TO DO: The entries below contain a line with "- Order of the" and a line with "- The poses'". Retype exactly everything from the first down to the second, both included, and nothing else.

RECORDED INFORMATION:

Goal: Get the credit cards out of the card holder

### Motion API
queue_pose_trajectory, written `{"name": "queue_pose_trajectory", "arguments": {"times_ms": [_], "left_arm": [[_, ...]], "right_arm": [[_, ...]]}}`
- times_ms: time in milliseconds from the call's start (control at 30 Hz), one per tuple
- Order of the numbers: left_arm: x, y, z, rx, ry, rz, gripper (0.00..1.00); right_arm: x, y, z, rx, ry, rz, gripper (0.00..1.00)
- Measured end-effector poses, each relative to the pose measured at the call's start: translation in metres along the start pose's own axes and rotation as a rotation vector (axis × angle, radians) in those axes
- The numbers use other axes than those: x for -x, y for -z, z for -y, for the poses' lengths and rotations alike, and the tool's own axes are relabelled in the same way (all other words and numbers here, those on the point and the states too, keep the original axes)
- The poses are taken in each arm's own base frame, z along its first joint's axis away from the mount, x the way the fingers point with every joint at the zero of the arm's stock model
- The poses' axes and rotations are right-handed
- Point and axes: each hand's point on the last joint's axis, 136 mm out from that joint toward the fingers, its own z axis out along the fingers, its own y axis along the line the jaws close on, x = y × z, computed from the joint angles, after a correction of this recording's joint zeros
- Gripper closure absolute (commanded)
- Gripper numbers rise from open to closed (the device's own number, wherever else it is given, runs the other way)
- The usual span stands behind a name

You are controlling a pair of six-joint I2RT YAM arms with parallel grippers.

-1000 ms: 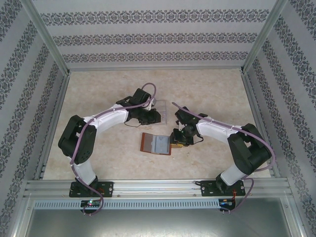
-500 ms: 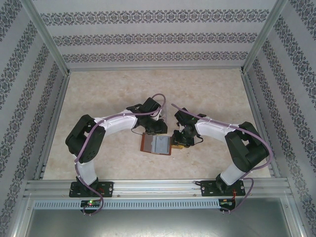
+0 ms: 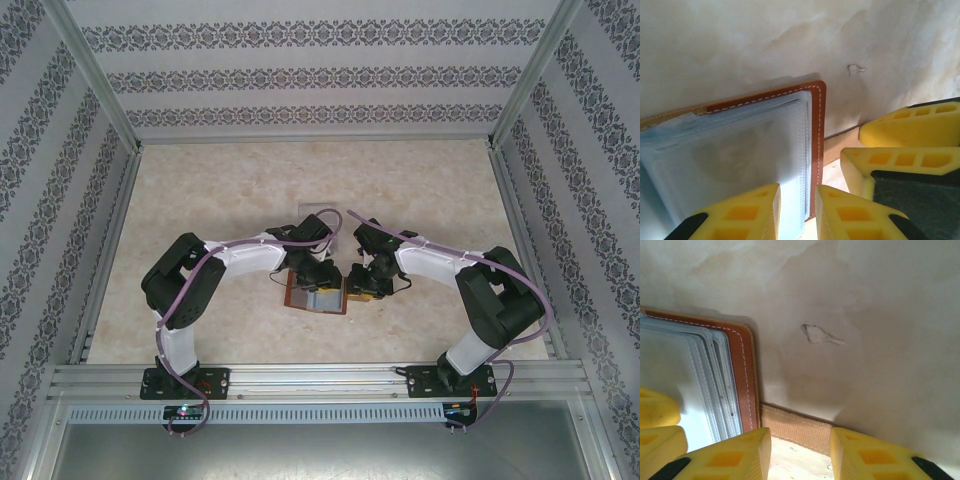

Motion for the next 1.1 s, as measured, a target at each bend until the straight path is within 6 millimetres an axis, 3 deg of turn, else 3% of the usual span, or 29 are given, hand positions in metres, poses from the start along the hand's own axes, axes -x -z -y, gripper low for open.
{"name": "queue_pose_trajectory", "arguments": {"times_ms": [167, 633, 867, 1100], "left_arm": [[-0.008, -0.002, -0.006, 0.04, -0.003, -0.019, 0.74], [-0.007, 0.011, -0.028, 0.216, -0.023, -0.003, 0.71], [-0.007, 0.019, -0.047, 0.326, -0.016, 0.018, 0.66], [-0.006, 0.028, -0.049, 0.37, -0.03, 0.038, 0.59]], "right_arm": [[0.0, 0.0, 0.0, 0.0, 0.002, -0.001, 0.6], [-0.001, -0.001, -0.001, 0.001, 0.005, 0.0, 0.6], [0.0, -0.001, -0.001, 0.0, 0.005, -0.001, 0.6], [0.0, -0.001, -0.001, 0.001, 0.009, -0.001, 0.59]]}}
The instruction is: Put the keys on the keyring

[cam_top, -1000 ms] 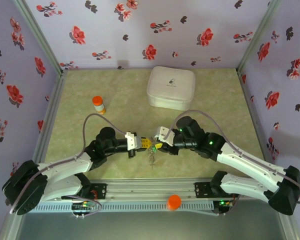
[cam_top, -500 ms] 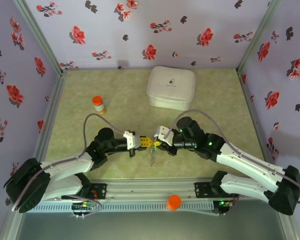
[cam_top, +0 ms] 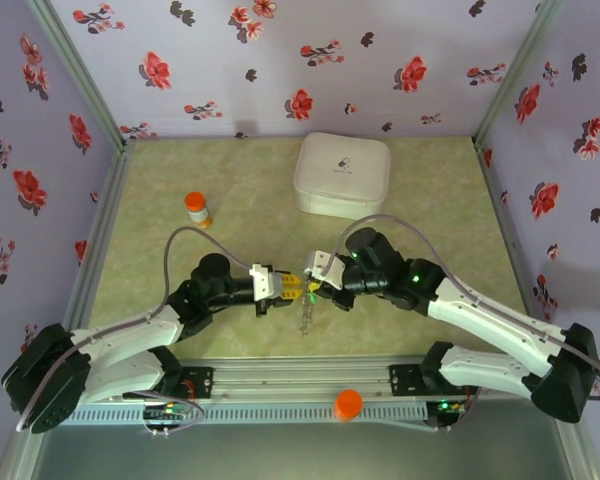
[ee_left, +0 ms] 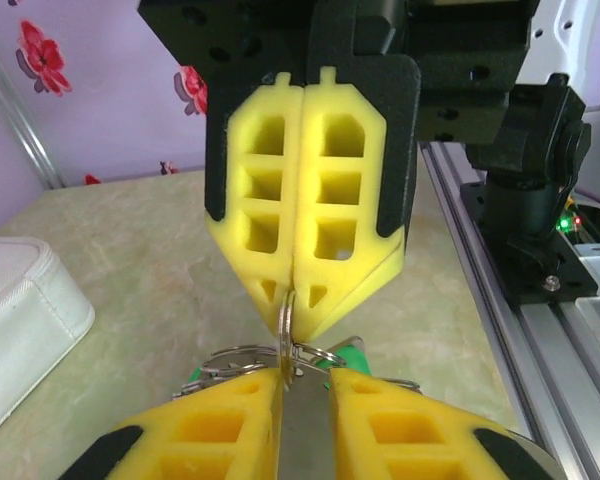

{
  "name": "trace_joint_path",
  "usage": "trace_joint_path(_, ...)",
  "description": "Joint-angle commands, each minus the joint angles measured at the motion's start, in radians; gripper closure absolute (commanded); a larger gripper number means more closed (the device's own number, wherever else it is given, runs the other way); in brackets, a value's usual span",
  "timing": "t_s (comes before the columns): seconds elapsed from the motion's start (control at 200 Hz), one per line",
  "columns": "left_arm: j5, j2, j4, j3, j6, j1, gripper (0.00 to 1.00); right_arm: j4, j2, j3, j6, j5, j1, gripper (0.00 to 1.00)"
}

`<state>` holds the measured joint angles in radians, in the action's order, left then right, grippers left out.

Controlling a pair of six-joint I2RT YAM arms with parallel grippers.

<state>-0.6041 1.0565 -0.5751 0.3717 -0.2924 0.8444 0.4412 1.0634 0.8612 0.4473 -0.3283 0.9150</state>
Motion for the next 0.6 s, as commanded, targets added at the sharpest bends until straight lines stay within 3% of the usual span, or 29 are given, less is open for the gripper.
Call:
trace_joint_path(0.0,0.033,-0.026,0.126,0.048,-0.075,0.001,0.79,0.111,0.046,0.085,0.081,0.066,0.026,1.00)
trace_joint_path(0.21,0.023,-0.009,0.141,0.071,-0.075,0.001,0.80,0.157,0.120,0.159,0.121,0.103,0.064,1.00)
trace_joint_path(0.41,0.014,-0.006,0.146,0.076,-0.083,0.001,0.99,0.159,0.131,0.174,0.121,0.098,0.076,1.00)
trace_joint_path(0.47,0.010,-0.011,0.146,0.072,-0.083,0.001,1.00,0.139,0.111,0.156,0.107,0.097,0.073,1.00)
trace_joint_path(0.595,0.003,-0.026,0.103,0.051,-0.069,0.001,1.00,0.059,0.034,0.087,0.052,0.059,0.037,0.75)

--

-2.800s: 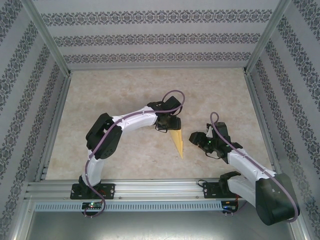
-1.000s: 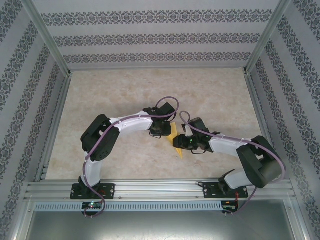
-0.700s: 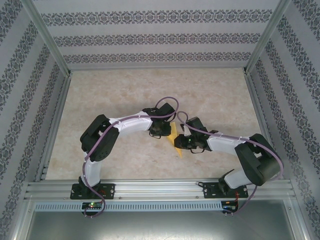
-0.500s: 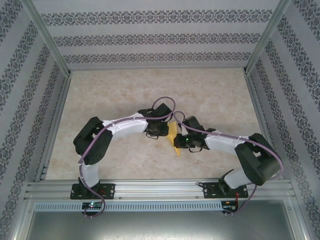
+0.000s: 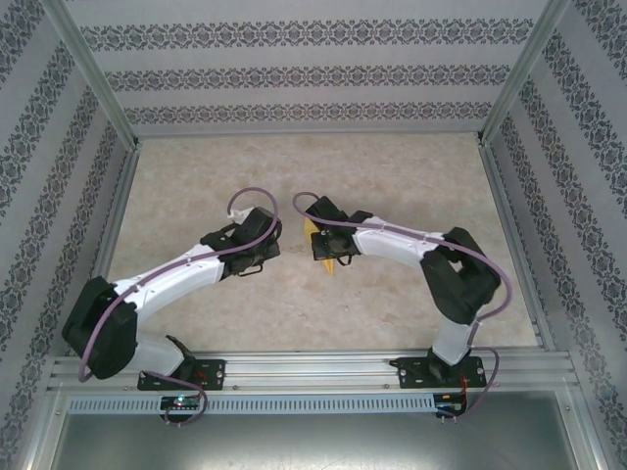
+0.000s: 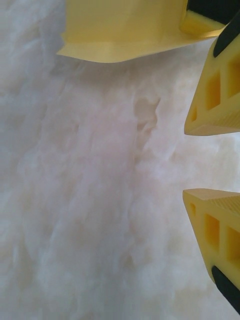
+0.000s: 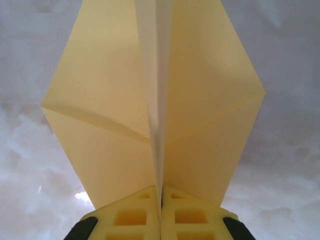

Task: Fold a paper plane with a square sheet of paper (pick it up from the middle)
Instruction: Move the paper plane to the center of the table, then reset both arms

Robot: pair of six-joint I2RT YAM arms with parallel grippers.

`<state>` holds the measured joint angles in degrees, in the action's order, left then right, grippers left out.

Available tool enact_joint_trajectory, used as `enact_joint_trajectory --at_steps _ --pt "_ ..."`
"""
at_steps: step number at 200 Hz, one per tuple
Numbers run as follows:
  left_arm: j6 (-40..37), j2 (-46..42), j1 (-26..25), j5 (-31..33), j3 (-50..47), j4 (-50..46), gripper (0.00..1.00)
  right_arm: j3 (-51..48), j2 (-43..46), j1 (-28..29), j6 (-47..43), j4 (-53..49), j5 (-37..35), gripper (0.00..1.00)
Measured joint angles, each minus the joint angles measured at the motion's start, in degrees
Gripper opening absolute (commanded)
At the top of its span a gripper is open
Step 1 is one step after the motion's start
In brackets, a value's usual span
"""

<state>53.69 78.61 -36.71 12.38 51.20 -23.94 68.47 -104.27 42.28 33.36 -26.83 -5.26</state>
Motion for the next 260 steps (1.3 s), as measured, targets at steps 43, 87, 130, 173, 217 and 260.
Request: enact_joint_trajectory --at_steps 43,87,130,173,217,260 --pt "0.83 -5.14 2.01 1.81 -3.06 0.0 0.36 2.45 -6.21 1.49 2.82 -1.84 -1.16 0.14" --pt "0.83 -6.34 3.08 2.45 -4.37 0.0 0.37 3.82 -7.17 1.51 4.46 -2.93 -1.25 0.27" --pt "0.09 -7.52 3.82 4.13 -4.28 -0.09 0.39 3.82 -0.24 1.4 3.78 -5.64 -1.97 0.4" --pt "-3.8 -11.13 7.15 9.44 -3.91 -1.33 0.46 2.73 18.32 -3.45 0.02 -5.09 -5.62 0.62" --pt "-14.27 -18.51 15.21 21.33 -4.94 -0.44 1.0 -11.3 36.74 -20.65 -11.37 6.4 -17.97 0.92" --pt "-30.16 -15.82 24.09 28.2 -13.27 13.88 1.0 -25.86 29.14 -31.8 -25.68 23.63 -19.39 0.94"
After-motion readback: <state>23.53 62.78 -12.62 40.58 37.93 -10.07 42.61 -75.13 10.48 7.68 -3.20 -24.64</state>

OUTPUT:
- Order of the numbers: left_arm: x, y, z, rx, ry, rz, gripper (0.00..1.00); right_arm: x, y, z, rx, ry, rz, gripper (0.00..1.00)
- Measured end-effector poses, each relative to the pose measured at the call's start: translation in metres along the start pose's own axes and rotation as a rotation vector (axis × angle, radians) in those axes
- The numbers use other axes than those: x for -x, y for -z, z for -y, for the poses' lengths and rotations alike, and the tool's own axes are relabelled in the same way (all other words and numbers here, those on the point and the states too, keep the original axes)
- The poses are taken in each arm's own base frame, z along its first joint's axis away from the mount, x the way the fingers point with every joint at the zero of the arm's stock model
- The poses' axes and rotations are right-handed

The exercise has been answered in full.